Lecture 1. Software-Hardware Interface


Introduction

Mathematical Programming


In [1]:
using TikzPictures
TikzPicture(L"""
    \draw (2,0) -- (5,0) -- (5,2) -- (2,2) -- cycle;
    \draw[-latex] (0,1) node[left] {Data} -- (2,1);
    \node[align=center] at (3.5,1) {Processing};
    \draw[-latex] (5,1) -- (7,1) node[right] {Result};
    \draw[-latex] (3.5,3) node[above] {Algorithm} -- (3.5,2);
"""; options="very thick, scale=3, transform shape", preamble="""
    \\usepackage{newtxmath}
    \\renewcommand{\\familydefault}{\\sfdefault}
""")


Out[1]:

Example:

  • Algorithm: rules of differentiation
  • Data: $f(x)=x^2$
  • Processing: Apply the algorithm to the data
  • Result: $f(x)=2x$

Computer Programming


In [2]:
TikzPicture(L"""
    \draw (2,0) -- (5,0) -- (5,2) -- (2,2) -- cycle;
    \draw[-latex] (0,1) node[left] {Input} -- (2,1);
    \node[align=center] at (3.5,1) {Computer};
    \draw[-latex] (5,1) -- (7,1) node[right] {Output};
    \draw[-latex] (3.5,3) node[above] {Algorithm} -- (3.5,2);
"""; options="very thick, scale=3, transform shape", preamble="""
    \\usepackage{newtxmath}
    \\renewcommand{\\familydefault}{\\sfdefault}
""")


Out[2]:
  • Data: Input
  • Algorithm: Instructions
  • Processing: Computer
  • Results: Output

Turing Machine (1936)

Definition


In [3]:
TikzPicture(L"""
    \node[draw,minimum width=0.5cm,minimum height=0.5cm] at (0,0) {};
    \node[draw,minimum width=0.5cm,minimum height=0.5cm] at (0.55,0) {0};
    \node[draw,minimum width=0.5cm,minimum height=0.5cm] at (1.1,0) {};
    \node[draw,minimum width=0.5cm,minimum height=0.5cm] at (1.65,0) {1};
    \node[draw,minimum width=0.5cm,minimum height=0.5cm] at (2.2,0) {};
    \node[draw,minimum width=0.5cm,minimum height=0.5cm,fill=lightgray] at (2.75,0) {1};
    \node[draw,minimum width=0.5cm,minimum height=0.5cm] at (3.3,0) {0};
    \node[draw,minimum width=0.5cm,minimum height=0.5cm] at (3.85,0) {0};
    \node[draw,minimum width=0.5cm,minimum height=0.5cm] at (4.4,0) {};
    \node[draw,minimum width=0.5cm,minimum height=0.5cm] at (4.95,0) {};
    \node[draw,minimum width=0.5cm,minimum height=0.5cm] at (5.5,0) {};
"""; options="very thick, scale=3, transform shape", preamble="""
    \\usepackage{newtxmath}
    \\renewcommand{\\familydefault}{\\sfdefault}
""")


Out[3]:

A Turing machine consists of an infinitely-long tape which acts like the memory in a computer.
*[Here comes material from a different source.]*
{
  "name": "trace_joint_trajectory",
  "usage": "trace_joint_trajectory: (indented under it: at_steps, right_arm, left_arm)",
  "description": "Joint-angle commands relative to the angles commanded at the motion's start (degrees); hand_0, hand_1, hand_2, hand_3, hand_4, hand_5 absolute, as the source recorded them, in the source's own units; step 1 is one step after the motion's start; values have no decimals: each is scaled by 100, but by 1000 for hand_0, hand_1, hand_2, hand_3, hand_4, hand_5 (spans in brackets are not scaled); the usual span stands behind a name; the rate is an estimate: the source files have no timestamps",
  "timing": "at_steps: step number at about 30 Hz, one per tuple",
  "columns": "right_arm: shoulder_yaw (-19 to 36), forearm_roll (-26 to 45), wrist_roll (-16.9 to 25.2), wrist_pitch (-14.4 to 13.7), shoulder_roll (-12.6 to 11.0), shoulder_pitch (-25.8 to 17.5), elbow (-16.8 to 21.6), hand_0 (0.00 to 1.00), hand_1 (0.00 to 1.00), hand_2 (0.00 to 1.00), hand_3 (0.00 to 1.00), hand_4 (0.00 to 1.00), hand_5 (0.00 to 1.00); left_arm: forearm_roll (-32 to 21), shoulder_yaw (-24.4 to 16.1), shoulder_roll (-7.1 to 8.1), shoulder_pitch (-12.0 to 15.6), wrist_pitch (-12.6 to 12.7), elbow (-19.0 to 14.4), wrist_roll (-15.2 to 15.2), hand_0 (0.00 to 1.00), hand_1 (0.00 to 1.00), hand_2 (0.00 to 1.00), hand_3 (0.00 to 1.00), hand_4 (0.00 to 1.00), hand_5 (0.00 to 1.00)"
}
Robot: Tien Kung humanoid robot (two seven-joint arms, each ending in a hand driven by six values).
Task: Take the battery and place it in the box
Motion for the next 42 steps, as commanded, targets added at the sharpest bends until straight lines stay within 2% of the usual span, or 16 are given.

At any one time, the machine has a head which is positioned over one of the squares on the tape. With this head, the machine can perform three very basic operations:

  1. Read the symbol on the square under the head.
  2. Edit the symbol by writing a new symbol or erasing it.
  3. Move the tape left of right by one square so that the machine can read and edit the symbol on a neighbouring square.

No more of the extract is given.